**EXERCISE REQUIREMENTS**
Each entry is to be given again precisely, and no picture may be carried over.

=== SUPPLIED RECORDS ===

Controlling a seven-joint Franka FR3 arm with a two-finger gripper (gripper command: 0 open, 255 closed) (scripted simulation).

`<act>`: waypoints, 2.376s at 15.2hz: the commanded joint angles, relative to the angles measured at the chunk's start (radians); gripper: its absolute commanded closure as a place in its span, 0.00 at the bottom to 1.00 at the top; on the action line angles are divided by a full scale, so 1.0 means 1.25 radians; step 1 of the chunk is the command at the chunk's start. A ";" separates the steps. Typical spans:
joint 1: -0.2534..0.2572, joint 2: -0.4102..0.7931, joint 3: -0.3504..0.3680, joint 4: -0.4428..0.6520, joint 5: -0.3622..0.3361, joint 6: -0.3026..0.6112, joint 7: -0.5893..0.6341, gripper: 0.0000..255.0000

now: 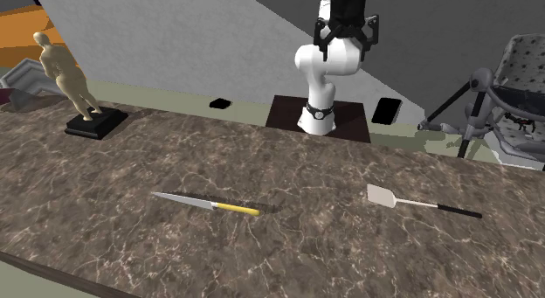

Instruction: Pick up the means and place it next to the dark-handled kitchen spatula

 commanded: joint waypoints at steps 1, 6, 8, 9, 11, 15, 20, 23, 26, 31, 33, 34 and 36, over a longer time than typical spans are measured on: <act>0.000 0.000 0.000 0.000 0.000 0.000 0.000 0.00; -0.040 0.119 0.026 0.010 0.012 0.119 0.105 0.00; -0.056 0.170 0.033 0.020 0.014 0.162 0.146 0.00; -0.063 0.196 0.037 0.027 0.015 0.183 0.167 0.00; -0.078 0.247 0.042 0.042 0.014 0.223 0.208 0.00; -0.108 0.351 0.047 0.082 0.009 0.293 0.290 0.00; -0.141 0.480 0.043 0.145 -0.002 0.365 0.390 0.00; -0.159 0.554 0.034 0.188 -0.010 0.399 0.448 0.00; -0.175 0.626 0.022 0.235 -0.018 0.427 0.505 0.00; -0.201 0.741 -0.005 0.318 -0.025 0.463 0.593 0.00; -0.212 0.785 -0.018 0.353 -0.026 0.473 0.627 0.00; -0.217 0.807 -0.025 0.370 -0.025 0.478 0.643 0.00; -0.227 0.849 -0.039 0.405 -0.024 0.486 0.674 0.00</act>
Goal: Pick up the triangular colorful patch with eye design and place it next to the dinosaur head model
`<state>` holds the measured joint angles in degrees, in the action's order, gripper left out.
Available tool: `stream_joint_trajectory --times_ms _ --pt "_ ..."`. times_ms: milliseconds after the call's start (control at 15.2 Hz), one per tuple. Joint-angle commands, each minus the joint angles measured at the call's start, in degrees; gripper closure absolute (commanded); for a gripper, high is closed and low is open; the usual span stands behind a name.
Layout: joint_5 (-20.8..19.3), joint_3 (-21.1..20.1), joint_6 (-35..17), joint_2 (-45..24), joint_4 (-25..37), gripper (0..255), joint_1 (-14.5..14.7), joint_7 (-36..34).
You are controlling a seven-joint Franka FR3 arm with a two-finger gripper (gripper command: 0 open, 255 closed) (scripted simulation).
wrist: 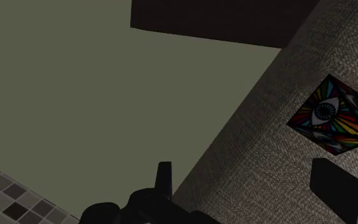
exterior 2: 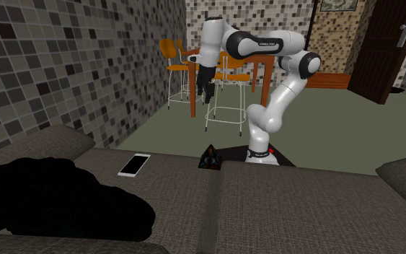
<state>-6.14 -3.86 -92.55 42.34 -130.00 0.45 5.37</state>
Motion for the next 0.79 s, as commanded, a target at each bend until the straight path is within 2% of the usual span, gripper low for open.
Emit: stream_joint_trajectory --times_ms 0,396,726 --pt "0.0 0.0 0.0 0.0 0.0 0 0.0 0.0" --pt "6.44 -7.2 -12.57 13.06 -16.66 0 0.18 -16.34" --pt "12.9 -17.03 -23.83 19.66 -26.83 0 1.07 -31.32"
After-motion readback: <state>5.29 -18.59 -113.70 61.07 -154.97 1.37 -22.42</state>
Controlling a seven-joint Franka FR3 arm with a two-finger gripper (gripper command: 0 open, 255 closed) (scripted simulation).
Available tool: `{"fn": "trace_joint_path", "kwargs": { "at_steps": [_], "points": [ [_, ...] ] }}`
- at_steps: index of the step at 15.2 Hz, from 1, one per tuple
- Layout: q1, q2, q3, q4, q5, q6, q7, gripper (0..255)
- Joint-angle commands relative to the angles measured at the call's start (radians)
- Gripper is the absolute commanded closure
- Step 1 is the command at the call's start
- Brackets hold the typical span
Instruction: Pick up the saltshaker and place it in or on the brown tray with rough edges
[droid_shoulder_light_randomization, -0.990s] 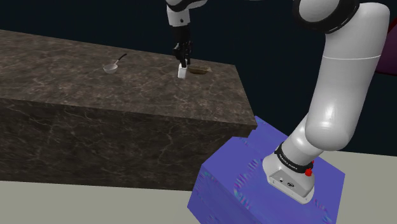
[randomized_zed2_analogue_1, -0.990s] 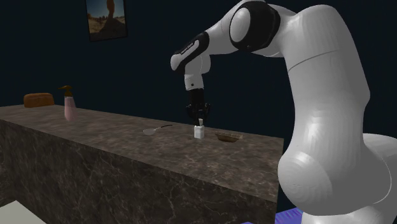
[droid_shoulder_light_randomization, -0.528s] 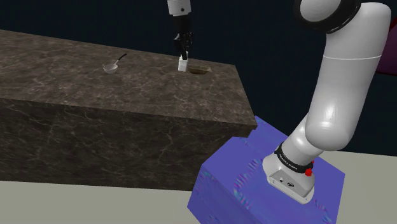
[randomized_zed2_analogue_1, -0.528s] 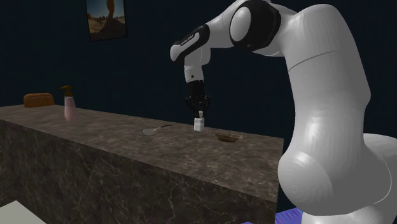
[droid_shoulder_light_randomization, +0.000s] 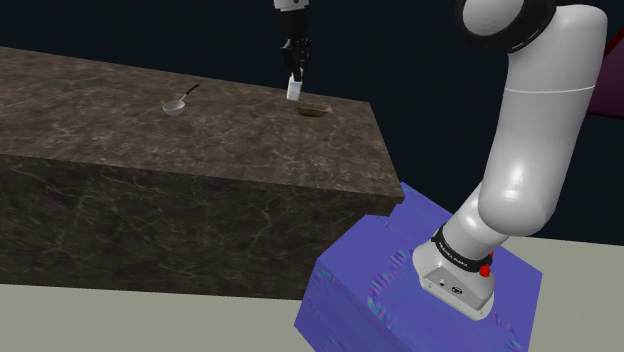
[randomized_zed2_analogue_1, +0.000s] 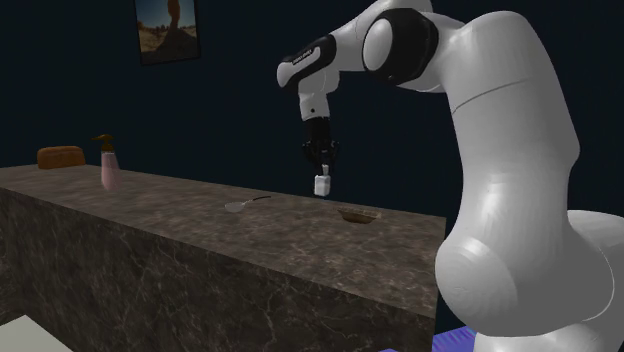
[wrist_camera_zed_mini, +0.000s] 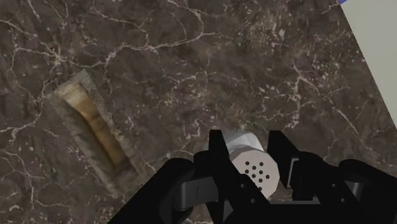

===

**THE ANSWER**
Controlling a seven-joint Franka FR3 arm with a two-finger gripper (gripper command: 0 open, 255 closed) (scripted simulation).

`<act>`: waypoints, 2.376s at 15.2hz: the commanded joint angles, relative to the angles measured at the chunk's start (radians); gripper: its absolute commanded closure as a place in its span, 0.00 at the bottom to 1.00 at the top; on the action line angles are divided by a full scale, so 1.0 means 1.25 radians; step 1 of the chunk is the command at the chunk's start. A ";" separates the steps. Typical spans:
joint 1: -0.2534..0.2572, joint 2: -0.4102..0.7931, joint 3: -0.3504..0.3680, joint 4: -0.4428..0.6520, joint 5: -0.3622..0.3361, joint 6: -0.3026..0.6112, joint 7: -0.5893..0.6341, gripper: 0.0000..255.0000

now: 

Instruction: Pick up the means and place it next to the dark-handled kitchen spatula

 commanded: joint waypoints at steps 1, 6, 8, 9, 11, 15, 20, 23, 26, 31, 33, 34 and 36, over a longer time than typical spans are measured on: <act>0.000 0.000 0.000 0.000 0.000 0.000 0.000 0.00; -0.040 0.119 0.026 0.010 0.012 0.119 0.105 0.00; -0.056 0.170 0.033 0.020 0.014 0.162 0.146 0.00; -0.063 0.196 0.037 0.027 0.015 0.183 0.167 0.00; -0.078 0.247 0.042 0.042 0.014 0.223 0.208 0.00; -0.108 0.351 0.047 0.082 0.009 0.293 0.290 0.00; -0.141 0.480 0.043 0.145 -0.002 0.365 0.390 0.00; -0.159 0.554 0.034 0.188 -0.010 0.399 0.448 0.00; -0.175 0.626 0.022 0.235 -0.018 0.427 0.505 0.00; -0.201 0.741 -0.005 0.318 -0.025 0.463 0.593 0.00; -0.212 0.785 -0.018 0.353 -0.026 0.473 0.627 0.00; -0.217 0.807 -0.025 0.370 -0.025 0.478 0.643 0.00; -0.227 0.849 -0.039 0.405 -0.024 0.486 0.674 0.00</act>
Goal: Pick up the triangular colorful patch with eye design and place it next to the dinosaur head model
`<state>` holds the measured joint angles in degrees, in the action's order, gripper left out.
Available tool: `stream_joint_trajectory --times_ms _ --pt "_ ..."`. times_ms: milliseconds after the call's start (control at 15.2 Hz), one per tuple. Joint-angle commands, each minus the joint angles measured at the call's start, in degrees; gripper closure absolute (commanded); for a gripper, high is closed and low is open; the usual span stands behind a name.
Layout: joint_5 (-20.8..19.3), joint_3 (-21.1..20.1), joint_6 (-35..17), joint_2 (-45..24), joint_4 (-25..37), gripper (0..255), joint_1 (-14.5..14.7), joint_7 (-36..34).
You are controlling a seven-joint Franka FR3 arm with a two-finger gripper (gripper command: 0 open, 255 closed) (scripted simulation).
wrist: 
exterior 2: 
<state>-6.14 -3.86 -92.55 42.34 -130.00 0.45 5.37</state>
Motion for the next 0.79 s, as commanded, a target at each bend until the straight path is within 2% of the usual span, gripper low for open.
Emit: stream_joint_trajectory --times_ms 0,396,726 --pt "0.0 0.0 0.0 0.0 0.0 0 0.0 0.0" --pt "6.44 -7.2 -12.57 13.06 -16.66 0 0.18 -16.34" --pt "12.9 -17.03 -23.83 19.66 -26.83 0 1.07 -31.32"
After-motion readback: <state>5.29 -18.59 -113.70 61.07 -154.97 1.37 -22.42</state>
Controlling a seven-joint Franka FR3 arm with a two-finger gripper (gripper command: 0 open, 255 closed) (scripted simulation).
Available tool: `{"fn": "trace_joint_path", "kwargs": { "at_steps": [_], "points": [ [_, ...] ] }}`
- at_steps: index of the step at 15.2 Hz, from 1, one per tuple
- Layout: q1, q2, q3, q4, q5, q6, q7, gripper (0..255)
- Joint-angle commands relative to the angles measured at the call's start (radians)
- Gripper is the absolute commanded closure
- Step 1 is the command at the call's start
- Brackets hold the typical span
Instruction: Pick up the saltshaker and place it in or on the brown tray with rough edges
[droid_shoulder_light_randomization, -0.990s] 
[randomized_zed2_analogue_1, -0.990s] 
[droid_shoulder_light_randomization, -0.528s] 
[randomized_zed2_analogue_1, -0.528s] 
[droid_shoulder_light_randomization, +0.000s] 
[randomized_zed2_analogue_1, +0.000s] 
[wrist_camera_zed_mini, +0.000s] 

Nothing else is left to add to this answer.